__WORK TO BE COMPLETED__:
From the line below that contains "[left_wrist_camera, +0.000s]" to the line that contains "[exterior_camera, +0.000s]", repeat every line exactly, both ends included, and nothing else.

☆ ☆ ☆ ☆ ☆ ☆ ☆

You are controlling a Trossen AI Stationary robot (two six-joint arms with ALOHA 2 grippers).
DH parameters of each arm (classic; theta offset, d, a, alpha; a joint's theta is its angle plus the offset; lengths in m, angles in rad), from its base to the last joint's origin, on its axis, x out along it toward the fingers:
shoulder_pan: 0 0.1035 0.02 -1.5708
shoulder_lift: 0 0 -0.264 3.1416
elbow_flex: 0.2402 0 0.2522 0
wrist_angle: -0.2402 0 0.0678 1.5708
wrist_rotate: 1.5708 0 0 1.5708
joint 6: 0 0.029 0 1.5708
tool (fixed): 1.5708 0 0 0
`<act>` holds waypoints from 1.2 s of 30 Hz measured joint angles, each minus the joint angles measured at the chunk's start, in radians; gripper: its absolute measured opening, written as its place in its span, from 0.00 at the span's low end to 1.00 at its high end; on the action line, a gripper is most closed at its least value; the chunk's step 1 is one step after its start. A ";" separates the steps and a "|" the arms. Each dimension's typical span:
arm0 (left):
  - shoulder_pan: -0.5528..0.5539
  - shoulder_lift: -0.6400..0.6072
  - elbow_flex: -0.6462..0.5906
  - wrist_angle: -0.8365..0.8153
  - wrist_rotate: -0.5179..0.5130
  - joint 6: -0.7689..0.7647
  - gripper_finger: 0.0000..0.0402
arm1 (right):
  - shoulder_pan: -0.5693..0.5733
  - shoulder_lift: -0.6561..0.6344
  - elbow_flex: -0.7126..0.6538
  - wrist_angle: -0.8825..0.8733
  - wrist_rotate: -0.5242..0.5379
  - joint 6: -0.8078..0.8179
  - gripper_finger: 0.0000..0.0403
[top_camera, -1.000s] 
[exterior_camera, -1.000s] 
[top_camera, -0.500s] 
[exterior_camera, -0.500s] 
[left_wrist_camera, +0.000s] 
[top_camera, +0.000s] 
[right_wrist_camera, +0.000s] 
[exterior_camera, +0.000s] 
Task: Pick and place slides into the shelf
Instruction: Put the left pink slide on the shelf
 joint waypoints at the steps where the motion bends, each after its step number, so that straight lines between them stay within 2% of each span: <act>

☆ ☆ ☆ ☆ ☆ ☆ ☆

__FINISHED TASK__:
[left_wrist_camera, +0.000s] 
[top_camera, +0.000s] 
[right_wrist_camera, +0.000s] 
[exterior_camera, +0.000s] 

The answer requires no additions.